* Work required: Starting at the line below with "(7, 149) hall wall: 866, 655, -658" and stopping at the line with "The point seen at (520, 279)", please print each line exactly, those two included, and skip every picture.

Dataset records:
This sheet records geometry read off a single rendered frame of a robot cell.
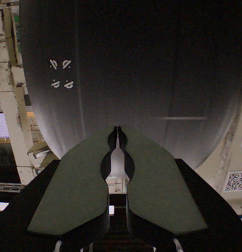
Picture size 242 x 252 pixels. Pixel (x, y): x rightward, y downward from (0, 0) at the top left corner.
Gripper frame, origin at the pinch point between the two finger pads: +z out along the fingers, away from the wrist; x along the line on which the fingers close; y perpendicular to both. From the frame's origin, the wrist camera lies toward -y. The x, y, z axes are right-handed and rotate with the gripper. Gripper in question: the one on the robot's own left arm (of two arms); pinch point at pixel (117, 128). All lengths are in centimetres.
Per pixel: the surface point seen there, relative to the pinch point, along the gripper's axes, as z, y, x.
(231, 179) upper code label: 25, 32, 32
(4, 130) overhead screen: 305, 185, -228
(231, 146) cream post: 26.2, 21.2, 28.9
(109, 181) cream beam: 48, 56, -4
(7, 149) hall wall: 866, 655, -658
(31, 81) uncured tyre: 10.9, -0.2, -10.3
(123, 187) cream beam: 48, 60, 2
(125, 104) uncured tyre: 8.1, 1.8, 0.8
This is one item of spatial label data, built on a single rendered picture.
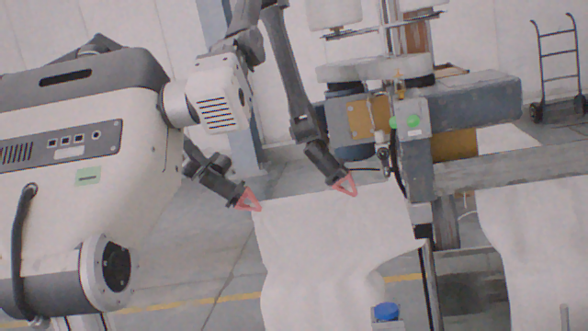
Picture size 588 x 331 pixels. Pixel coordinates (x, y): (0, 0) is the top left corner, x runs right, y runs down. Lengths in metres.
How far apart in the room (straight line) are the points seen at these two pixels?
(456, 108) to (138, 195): 0.75
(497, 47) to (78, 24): 5.24
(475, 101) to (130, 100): 0.78
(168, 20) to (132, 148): 5.93
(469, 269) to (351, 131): 0.62
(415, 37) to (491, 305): 0.94
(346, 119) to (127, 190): 0.90
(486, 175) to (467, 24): 5.11
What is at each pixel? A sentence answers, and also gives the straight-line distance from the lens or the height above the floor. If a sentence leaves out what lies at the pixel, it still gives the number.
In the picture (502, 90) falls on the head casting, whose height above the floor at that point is 1.31.
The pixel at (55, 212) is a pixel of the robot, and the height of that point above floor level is 1.32.
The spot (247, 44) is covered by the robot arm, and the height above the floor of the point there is 1.53.
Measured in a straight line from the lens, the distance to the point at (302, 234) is 1.53.
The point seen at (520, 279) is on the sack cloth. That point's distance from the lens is 1.57.
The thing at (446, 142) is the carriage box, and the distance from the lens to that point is 1.58.
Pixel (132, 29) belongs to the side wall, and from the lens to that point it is 7.00.
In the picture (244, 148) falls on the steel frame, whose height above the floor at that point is 0.35.
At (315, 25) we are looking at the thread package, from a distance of 1.52.
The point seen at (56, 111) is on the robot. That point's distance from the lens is 1.07.
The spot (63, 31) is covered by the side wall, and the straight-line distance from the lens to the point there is 7.44.
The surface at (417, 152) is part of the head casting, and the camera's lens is 1.27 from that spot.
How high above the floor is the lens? 1.52
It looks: 14 degrees down
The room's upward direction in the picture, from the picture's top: 12 degrees counter-clockwise
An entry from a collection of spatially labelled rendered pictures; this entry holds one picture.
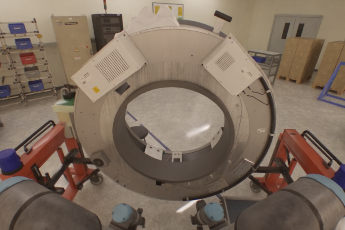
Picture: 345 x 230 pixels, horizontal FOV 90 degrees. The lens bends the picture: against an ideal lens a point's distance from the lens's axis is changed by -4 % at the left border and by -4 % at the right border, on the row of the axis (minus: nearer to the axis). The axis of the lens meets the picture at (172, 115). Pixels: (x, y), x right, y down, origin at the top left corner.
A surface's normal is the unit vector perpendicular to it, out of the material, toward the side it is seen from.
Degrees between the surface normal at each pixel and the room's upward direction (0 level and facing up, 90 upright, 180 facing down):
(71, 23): 90
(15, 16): 90
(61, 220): 38
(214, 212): 20
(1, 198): 25
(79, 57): 90
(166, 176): 6
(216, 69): 90
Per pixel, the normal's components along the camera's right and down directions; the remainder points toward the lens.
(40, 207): 0.27, -0.83
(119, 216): -0.12, -0.68
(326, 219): 0.36, -0.14
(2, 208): -0.22, -0.47
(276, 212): -0.58, -0.64
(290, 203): -0.29, -0.81
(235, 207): 0.01, -0.88
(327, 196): 0.18, -0.64
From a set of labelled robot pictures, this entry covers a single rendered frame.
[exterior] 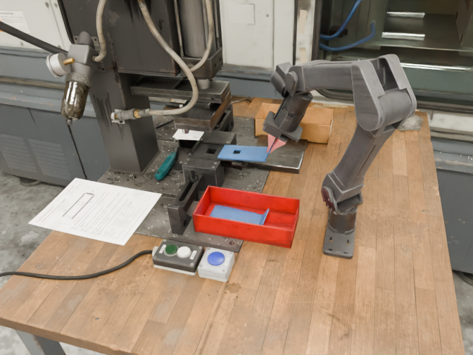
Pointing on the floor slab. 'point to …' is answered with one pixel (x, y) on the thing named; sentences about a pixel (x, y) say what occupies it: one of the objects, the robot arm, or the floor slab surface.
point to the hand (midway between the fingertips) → (269, 149)
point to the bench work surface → (265, 274)
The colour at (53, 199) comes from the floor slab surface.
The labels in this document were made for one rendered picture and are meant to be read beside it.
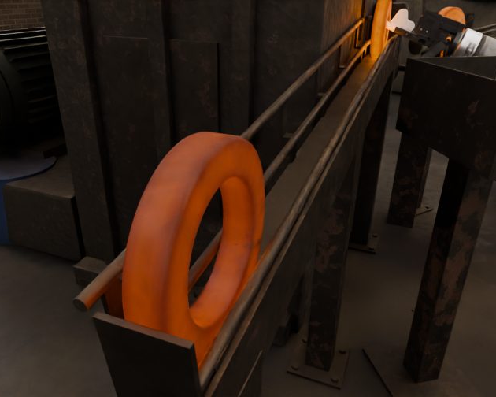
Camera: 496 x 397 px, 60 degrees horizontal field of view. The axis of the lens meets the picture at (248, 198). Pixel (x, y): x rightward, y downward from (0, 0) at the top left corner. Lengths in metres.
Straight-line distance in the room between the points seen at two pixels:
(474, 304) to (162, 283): 1.27
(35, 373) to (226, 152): 0.98
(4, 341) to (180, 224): 1.10
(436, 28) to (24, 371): 1.35
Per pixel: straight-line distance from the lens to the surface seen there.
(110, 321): 0.31
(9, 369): 1.26
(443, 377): 1.20
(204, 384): 0.32
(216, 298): 0.40
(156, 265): 0.27
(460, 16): 1.82
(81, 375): 1.18
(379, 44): 1.30
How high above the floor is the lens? 0.83
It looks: 26 degrees down
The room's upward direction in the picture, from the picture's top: 1 degrees clockwise
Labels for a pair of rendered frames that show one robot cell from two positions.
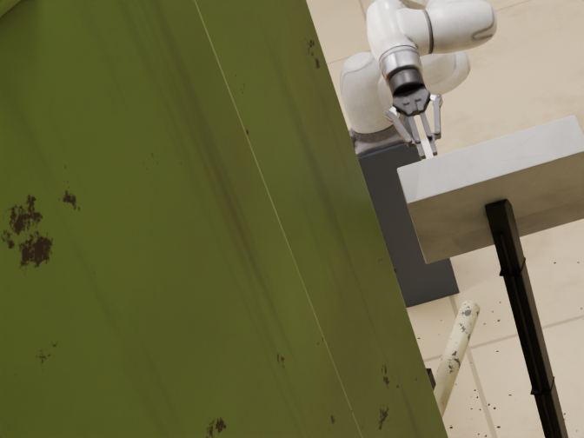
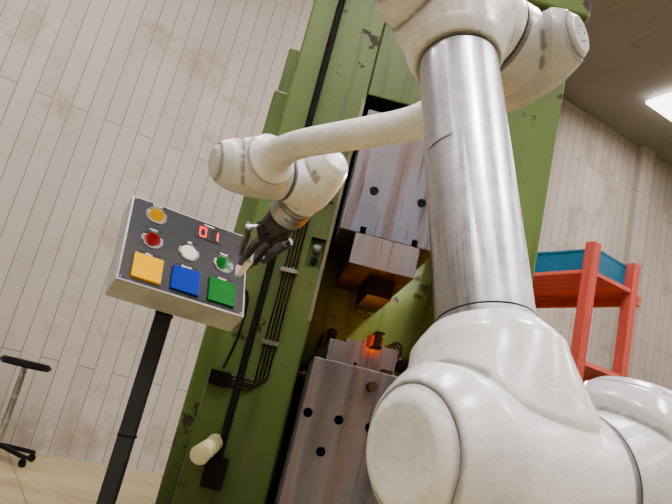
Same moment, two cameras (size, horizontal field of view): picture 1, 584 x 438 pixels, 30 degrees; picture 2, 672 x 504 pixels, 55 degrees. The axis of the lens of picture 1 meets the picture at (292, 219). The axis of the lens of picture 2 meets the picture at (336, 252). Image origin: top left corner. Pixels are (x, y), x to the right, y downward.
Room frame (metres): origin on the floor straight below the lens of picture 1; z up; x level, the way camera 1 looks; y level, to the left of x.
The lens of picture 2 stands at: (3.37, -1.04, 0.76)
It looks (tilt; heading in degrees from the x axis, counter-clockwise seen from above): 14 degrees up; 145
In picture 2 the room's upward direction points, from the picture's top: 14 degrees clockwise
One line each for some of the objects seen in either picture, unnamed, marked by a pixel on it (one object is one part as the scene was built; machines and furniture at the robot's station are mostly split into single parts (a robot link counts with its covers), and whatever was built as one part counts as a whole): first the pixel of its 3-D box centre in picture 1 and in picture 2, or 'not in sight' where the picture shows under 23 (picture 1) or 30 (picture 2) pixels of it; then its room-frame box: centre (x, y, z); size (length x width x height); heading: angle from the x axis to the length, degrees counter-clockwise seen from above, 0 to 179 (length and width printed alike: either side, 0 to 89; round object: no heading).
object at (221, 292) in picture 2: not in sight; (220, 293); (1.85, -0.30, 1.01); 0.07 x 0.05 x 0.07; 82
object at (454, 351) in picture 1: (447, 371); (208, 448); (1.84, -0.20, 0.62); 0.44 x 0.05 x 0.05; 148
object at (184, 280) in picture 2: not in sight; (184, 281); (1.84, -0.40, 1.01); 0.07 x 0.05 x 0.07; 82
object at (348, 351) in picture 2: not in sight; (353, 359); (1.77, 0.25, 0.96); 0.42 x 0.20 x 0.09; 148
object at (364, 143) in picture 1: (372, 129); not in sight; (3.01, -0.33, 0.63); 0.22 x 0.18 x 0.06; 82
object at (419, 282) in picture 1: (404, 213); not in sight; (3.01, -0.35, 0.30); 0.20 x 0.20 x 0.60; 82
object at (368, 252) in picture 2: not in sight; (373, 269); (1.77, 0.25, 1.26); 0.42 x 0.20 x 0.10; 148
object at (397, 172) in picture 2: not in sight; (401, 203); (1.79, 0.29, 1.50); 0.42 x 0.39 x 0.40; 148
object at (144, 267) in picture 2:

* Solution:
(7, 149) hall wall: 866, 655, -658
(31, 81) uncured tyre: 10.9, -0.2, -10.3
(123, 187) cream beam: 48, 60, 2
(125, 104) uncured tyre: 8.1, 1.8, 0.8
This is one item of spatial label data, built on a single rendered picture.
Picture size 588 x 331 pixels. Pixel coordinates (x, y): (0, 0) is the top left corner, x runs right, y runs down. Lengths in metres.
How far apart in the room (straight line) are the points seen at these two pixels?
(456, 108) to (138, 195): 0.75
(497, 47) to (78, 24): 5.24
(475, 101) to (130, 100): 0.78
(168, 20) to (132, 148): 5.93
(469, 269) to (351, 131): 0.62
(415, 37) to (491, 305): 0.94
(346, 119) to (127, 190): 0.90
(486, 175) to (467, 24): 5.11
What is at each pixel? A sentence answers, and also gives the straight-line distance from the lens or the height above the floor. If a sentence leaves out what lies at the pixel, it still gives the number.
In the picture (502, 90) falls on the head casting, whose height above the floor at that point is 1.31.
The pixel at (55, 212) is a pixel of the robot, and the height of that point above floor level is 1.32.
The spot (247, 44) is covered by the robot arm, and the height above the floor of the point there is 1.53.
Measured in a straight line from the lens, the distance to the point at (302, 234) is 1.53.
The point seen at (520, 279) is on the sack cloth. That point's distance from the lens is 1.57.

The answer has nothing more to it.